Saturday, March 24, 2007

A TRANSPOSIÇÃO DO RIO SÃO FRANCISCO

A TRANSPOSIÇÃO DO RIO SÃO FRANCISCO
Senador Eduardo Matarazzo Suplicy
06 de março de 2007
Voltou a preocupar, neste início de 2007, a questão da transposição de águas do rio São Francisco. Derrubadas no Supremo Tribunal Federal as liminares que impediam o início das obras, o governo federal começa a tomar as providências para tirar o projeto do papel. Anunciou-se a imediata realização de licitações para os projetos executivos da obra. O ministro Pedro Britto, da Integração Nacional, está fortemente engajado na defesa e realização do projeto, que conta com apoio, empresarial e político, no seu Estado de origem, o Ceará.

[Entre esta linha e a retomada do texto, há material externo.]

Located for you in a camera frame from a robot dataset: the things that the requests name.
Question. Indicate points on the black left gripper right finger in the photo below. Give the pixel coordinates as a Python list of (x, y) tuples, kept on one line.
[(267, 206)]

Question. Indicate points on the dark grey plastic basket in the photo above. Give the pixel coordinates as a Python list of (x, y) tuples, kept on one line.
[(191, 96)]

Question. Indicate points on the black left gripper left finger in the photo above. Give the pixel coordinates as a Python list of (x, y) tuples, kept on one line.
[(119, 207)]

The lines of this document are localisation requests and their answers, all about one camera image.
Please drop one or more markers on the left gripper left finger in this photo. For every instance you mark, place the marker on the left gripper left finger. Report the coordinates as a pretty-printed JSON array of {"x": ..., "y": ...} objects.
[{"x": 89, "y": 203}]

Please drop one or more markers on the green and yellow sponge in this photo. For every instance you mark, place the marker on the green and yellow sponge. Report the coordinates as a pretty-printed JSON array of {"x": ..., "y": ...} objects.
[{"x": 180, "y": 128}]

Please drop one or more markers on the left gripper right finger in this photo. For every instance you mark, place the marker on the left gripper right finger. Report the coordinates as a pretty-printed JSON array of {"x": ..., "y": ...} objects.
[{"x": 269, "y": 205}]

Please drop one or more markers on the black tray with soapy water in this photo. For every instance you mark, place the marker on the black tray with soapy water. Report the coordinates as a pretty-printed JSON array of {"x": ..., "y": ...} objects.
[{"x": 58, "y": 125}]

O projeto de Integração do Rio São Francisco com outras bacias hidrográficas do Nordeste tem o objetivo de acabar com o problema da seca no semi-árido brasileiro, problema esse que aflige há mais de cem anos o governo e a sociedade brasileira. A proposta tem uma história tão antiga quanto a seca na região e o debate, que também é tão antigo quanto polêmico, é polarizado pelos argumentos contrários ou favoráveis ao projeto.
Nesse sentido, dois governadores de Estado do PT, Marcelo Déda e Jacques Wagner manifestaram dúvidas sobre a validade da transposição. Deram claras indicações, de público, de que não são entusiastas do projeto e desejam maior discussão. Também aqui nesta Casa diversos senadores expressam opiniões críticas ao projeto, alguns e de apoio, outros. O fato é que a transposição continua dividindo o Nordeste. No resto do país, a questão ainda não suscitou a merecida atenção.

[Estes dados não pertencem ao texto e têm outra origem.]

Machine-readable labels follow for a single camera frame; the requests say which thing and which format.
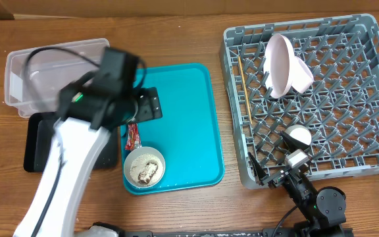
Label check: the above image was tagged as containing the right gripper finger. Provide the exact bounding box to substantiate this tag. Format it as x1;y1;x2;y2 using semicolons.
280;131;310;153
248;152;268;185

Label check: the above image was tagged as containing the small white cup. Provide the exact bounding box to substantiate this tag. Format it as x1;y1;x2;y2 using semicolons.
285;124;312;145

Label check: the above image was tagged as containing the red snack wrapper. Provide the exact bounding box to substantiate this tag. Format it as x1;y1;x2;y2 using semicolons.
125;124;141;151

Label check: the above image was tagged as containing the bowl with rice leftovers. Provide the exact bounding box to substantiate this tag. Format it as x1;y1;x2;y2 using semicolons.
123;147;166;189

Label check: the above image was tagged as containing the pink bowl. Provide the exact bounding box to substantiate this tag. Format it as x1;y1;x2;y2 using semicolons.
291;56;314;93

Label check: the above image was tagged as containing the white round plate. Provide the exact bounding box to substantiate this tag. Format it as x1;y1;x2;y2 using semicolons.
263;34;294;99

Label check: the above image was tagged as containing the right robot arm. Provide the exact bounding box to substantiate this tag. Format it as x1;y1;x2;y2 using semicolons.
248;131;353;236

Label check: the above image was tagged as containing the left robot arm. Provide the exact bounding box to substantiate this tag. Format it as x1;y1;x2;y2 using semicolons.
14;47;162;236

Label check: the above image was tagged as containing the grey dishwasher rack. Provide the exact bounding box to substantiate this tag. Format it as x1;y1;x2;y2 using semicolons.
220;14;379;189

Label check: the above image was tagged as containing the teal serving tray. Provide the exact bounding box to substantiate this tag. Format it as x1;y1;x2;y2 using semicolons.
124;63;225;195

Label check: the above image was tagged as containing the black plastic tray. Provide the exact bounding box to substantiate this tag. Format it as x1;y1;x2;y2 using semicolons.
23;112;118;172

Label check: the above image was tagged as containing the clear plastic bin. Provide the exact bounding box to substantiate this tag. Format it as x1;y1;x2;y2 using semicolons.
4;38;110;118

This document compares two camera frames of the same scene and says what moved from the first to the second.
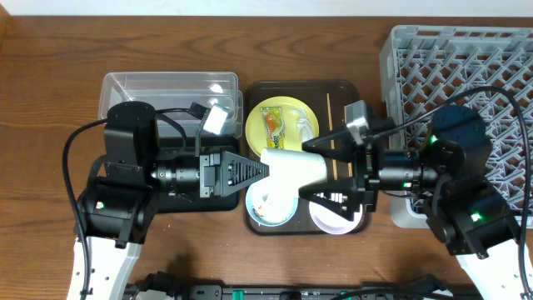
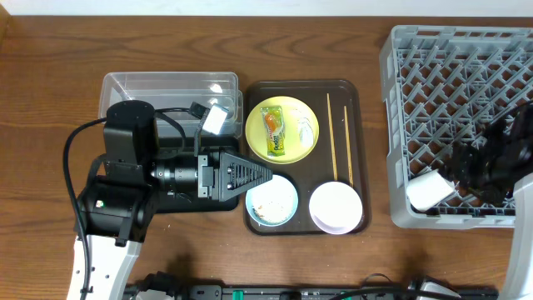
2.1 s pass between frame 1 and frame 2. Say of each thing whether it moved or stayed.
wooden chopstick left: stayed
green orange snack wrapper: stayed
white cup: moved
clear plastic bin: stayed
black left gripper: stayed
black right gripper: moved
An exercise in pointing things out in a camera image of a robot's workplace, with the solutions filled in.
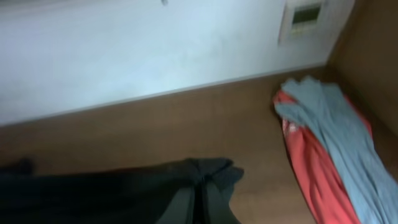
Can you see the black Nike t-shirt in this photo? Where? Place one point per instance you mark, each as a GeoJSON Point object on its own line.
{"type": "Point", "coordinates": [187, 191]}

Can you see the red sports shirt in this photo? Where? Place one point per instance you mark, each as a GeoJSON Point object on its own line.
{"type": "Point", "coordinates": [317, 177]}

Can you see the grey-blue shirt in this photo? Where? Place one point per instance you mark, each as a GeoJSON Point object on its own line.
{"type": "Point", "coordinates": [347, 138]}

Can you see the white wall thermostat panel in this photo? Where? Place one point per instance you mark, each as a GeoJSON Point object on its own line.
{"type": "Point", "coordinates": [299, 18]}

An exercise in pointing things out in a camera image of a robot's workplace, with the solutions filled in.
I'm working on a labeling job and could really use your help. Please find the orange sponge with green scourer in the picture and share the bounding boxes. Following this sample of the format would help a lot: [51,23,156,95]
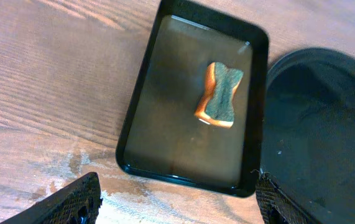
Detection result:
[194,62,244,128]

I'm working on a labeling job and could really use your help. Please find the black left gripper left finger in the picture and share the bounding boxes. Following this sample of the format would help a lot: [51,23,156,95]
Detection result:
[2,172,102,224]

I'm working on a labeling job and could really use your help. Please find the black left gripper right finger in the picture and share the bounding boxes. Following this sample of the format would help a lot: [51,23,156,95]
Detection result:
[256,172,320,224]

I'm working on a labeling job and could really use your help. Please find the black rectangular water tray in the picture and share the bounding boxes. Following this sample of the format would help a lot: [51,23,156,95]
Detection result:
[116,1,269,197]

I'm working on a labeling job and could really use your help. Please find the round black serving tray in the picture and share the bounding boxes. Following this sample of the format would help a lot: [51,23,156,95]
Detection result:
[260,48,355,223]

O projeto inicialmente apresentado pelo governo federal foi aprimorado. Em 1985, o projeto de transposição do antigo e extinto DNOS - Departamento Nacional de Obras e Saneamento previa a captação, em um único canal, de 300 m³/s de água destinados à irrigação. Esse projeto não previa a revitalização do Rio São Francisco, mas apenas a sua integração com os açudes Castanhão, no Ceará, e Armando Ribeiro Gonçalves, no Rio Grande do Norte.
Em 1994, outra proposta, do então Ministério da Integração Regional, previa a captação de 150 m³/s de água, também para a irrigação e em um único canal, sem revitalização do Velho Chico, integrando os açudes Castanhão, Armando Ribeiro Gonçalves e Santa Cruz.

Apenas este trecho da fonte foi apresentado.